Haksızlık bu plastik, rezil rüsyav yakıştırması güzel ağbim.
Şiir hem kafiyeli hem aruz vezniyle yazılmış. Kafiye örgüsü aab vezni Xalide Hanım’ın belirttiği gibi müfteilün mefAilün şeklindedir. Kafiyeleri birbirine yakın ve ses bakımından uygundur.Mısraları teşkil eden sözcükler çeşitli seslerle kafiyeleri takviye etmekte ve zenginleştirmektedir.İşte buyurun;
Bugün- bütün; zaman-kahraman; uyandıran-duygulandıran; örtüden-gösterilemeyn; zaman-Antuan; neden-sen; sen-seven gibi.İçinde r ünsüzü geçen veya sonu r ile biten sözcükler de şiirde aralıklı olarak kulağa çarpıyor.:Şiir,masallar,birer birer, Akhalılar,içtiler,tapar,mor, füsünludur,borçludur,bu yer,Homer, Mısır, asır, içer, keser, kadar v.b.

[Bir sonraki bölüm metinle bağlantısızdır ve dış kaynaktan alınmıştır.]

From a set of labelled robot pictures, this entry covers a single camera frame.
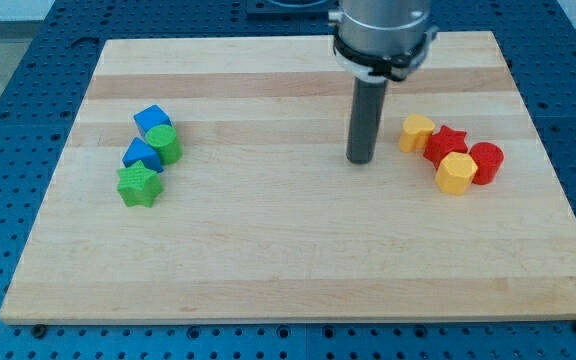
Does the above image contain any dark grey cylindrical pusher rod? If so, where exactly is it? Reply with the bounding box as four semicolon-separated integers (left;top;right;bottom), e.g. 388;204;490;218
346;78;387;164

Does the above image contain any black white tool flange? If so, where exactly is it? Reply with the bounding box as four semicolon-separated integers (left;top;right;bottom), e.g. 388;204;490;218
333;26;438;83

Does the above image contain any yellow heart block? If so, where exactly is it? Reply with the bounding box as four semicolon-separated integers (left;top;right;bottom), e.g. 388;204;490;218
398;114;436;153

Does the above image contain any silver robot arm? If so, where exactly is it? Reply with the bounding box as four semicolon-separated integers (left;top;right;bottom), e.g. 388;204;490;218
329;0;437;164

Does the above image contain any red star block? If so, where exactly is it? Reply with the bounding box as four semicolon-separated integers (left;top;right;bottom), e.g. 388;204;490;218
423;125;468;169

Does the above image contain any green star block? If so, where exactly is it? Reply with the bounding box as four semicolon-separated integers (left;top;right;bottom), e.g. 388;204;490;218
117;160;163;208

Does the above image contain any yellow hexagon block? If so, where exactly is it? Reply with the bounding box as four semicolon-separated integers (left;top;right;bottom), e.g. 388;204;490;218
435;152;478;195

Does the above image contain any red cylinder block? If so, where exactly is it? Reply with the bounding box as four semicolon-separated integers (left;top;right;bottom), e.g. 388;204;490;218
469;142;504;185

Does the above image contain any wooden board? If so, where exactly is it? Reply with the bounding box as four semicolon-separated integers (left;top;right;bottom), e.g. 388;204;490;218
0;31;576;325

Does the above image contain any green cylinder block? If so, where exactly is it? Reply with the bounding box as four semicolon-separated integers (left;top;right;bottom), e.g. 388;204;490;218
146;125;183;165

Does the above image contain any blue cube block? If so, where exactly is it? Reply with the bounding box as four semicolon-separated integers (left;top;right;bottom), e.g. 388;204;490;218
133;104;172;137

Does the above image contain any blue triangle block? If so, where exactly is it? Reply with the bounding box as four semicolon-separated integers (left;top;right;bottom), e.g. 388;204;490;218
122;137;164;173

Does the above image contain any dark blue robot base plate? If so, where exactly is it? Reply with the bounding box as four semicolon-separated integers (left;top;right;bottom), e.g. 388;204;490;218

Ayrıca sözcük başlarındaki t ve d ünsüzleri kuvvetli musiki sağlamaktadır:Duman duman,dağ, tel tel,tapardı, denk, Teselya, Ayrıca on.on bir,on iki,on üç ve on dördüncü üçlüklere dikkat edelim.Mısra başlarında ‘’burda’’ kelimesi yedi kez tekrarlanıyor.Buna benzer pek çok sözcük tekrarı var.Okuyucuda sonuna kadar bıraktırmayan kuvvetli bir ahenk var.
Sözdizimi de bu kuvvetli ahengi destekleyecek biçimde çok güzel ve dikkat çekici.Ne fazla süslü ne de çıplak üslubu musikisine ayrı bir kuvvet vermektedir.
Özellikle hece şairlerimizin şiiri ahenksizlikle eleştirmesi hayretamiz bir önyargıdır. Şiire ilişkin basit, kıytırık, kadavra,rezil rüsvay ifadeleri yersiz ve gerçeklikten yoksun dikkatli okunmadan yapılan temelsiz eleştirilerdir.